Esta semana, Lara Mesquita, pesquisadora do Centro de Política e Economia do Setor Público da Fundação Getulio Vargas (FGV Cepesp), avaliou em entrevista à BBC News Brasil que os resultados das eleições municipais nas grandes cidades, onde o PL de Bolsonaro se saiu bem, eles podem estar desenhando “uma mudança de prioridades entre os eleitores mais pobres”.
Formação da zona sul e esquerda
Fernando Bike, morador de Marsilac e líder político do bairro, diz que a história da região com a esquerda começa em 1988, quando Luiza Erundina, hoje no PSOL, foi eleita prefeita pelo PT. “Erundina atendeu às necessidades das pessoas”, diz ele.
Em 1992, Paulo Maluf (PP) foi eleito e iniciou uma série de obras na cidade. Muitas delas foram feitas após a retirada de moradores do terreno.
“Essas pessoas removidas acabaram vindo para as periferias da cidade, ou seja, para o extremo sul, fortalecendo os movimentos habitacionais e criando um racha com a direita”, diz Fernando. Para ele, é por isso que a região sempre foi reduto histórico do PT.
Com o tempo, porém, Fernando acredita que o partido se distanciou de suas bases, abrindo espaço para que outras forças disputassem o eleitorado. “O PT virou máquina eleitoral e se esqueceu da formação política. Por isso perdeu base”, afirma.
“Por outro lado, Nunes tem influência aqui pelas creches que abriu e pela pavimentação que fez estrategicamente em todo o bairro”, afirma. “O sonho do consumidor aqui era ter asfalto na rua”.
Patrícia é um exemplo desse distanciamento que Fernando diz existir entre o PT e seus eleitores. “Voto no PT, mas não é mais um partido de esquerda. Não vejo diferença no governo Lula, a conta de luz não baixou, a comida não está mais barata”, afirma.

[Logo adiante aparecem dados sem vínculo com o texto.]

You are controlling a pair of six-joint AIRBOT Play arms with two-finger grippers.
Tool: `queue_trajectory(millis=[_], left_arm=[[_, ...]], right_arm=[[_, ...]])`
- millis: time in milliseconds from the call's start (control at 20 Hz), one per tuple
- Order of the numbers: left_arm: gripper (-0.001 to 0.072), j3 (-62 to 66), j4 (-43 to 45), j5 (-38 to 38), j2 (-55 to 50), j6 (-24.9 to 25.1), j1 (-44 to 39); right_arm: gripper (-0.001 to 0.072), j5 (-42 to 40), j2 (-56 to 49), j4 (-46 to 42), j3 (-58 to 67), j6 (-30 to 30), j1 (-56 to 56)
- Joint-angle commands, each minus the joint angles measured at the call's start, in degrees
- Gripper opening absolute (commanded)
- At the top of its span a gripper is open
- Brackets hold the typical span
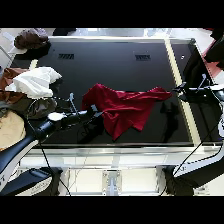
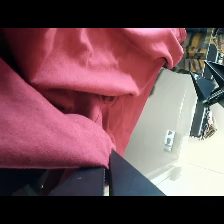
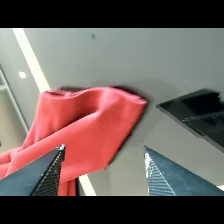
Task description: Fold the shirts.
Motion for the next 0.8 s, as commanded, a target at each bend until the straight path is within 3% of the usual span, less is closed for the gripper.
queue_trajectory(millis=[0, 150, 500, 550, 650, 700, 750], left_arm=[[0.0010, 0.0, 0.0, 0.0, 0.0, 0.0, 0.0], [0.0010, 0.0, 0.0, 0.0, 0.0, 0.0, 0.0], [0.0010, 0.0, 0.0, 0.1, 0.0, 0.0, 0.0], [0.0010, 0.0, 0.0, 0.1, 0.0, 0.0, 0.0], [0.0010, 0.0, 0.0, 0.1, 0.0, 0.0, 0.0], [0.0010, 0.0, 0.0, 0.0, 0.0, 0.0, 0.0], [0.0010, 0.0, 0.0, 0.0, 0.0, 0.0, 0.0]], right_arm=[[0.0545, 1.5, -2.6, 4.0, 0.5, 1.6, -0.8], [0.0545, 1.7, -5.5, 8.7, 0.5, -0.1, -0.7], [0.0541, 1.4, -9.0, 8.7, 0.7, -1.0, 0.9], [0.0485, 1.3, -9.3, 8.8, 0.7, -1.9, 1.9], [0.0466, 0.9, -9.9, 9.5, 1.0, -2.1, 3.9], [0.0399, 1.0, -9.9, 10.2, 1.4, -2.8, 4.7], [0.0184, 1.8, -9.9, 10.8, 2.3, -3.7, 5.2]])
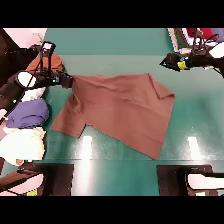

Pesou na balança a presença de Lula na campanha, que no primeiro turno se limitou a um passeio pela Avenida Paulista às vésperas da eleição, além de programas de TV.
“Lula pode ajudar a atrair mais votos da esquerda para Boulos, mas, por outro lado, também pode repelir eleitores que votaram em Tábata Amaral (PSB) ou em Marçal”, afirma o cientista político Rafael Cortez.
A disputa pelos eleitores de Marçal também está na estratégia de ambas as campanhas. O PT vai usar o sentimento de indignação para atrair esse voto.
“Os eleitores de Marçal estão indignados e os indignados querem mudanças”, disse a vereadora reeleita Luna Zarattini (PT) à BBC News Brasil.
Patrícia explica essa sensação vivenciada na pele. Para ela, quem votou em Marçal é movido por um “sentimento de revolta”. “Ele diz que as pessoas vão ficar ricas. Estamos na periferia, todo mundo quer ficar rico. É claro que vão votar nele.”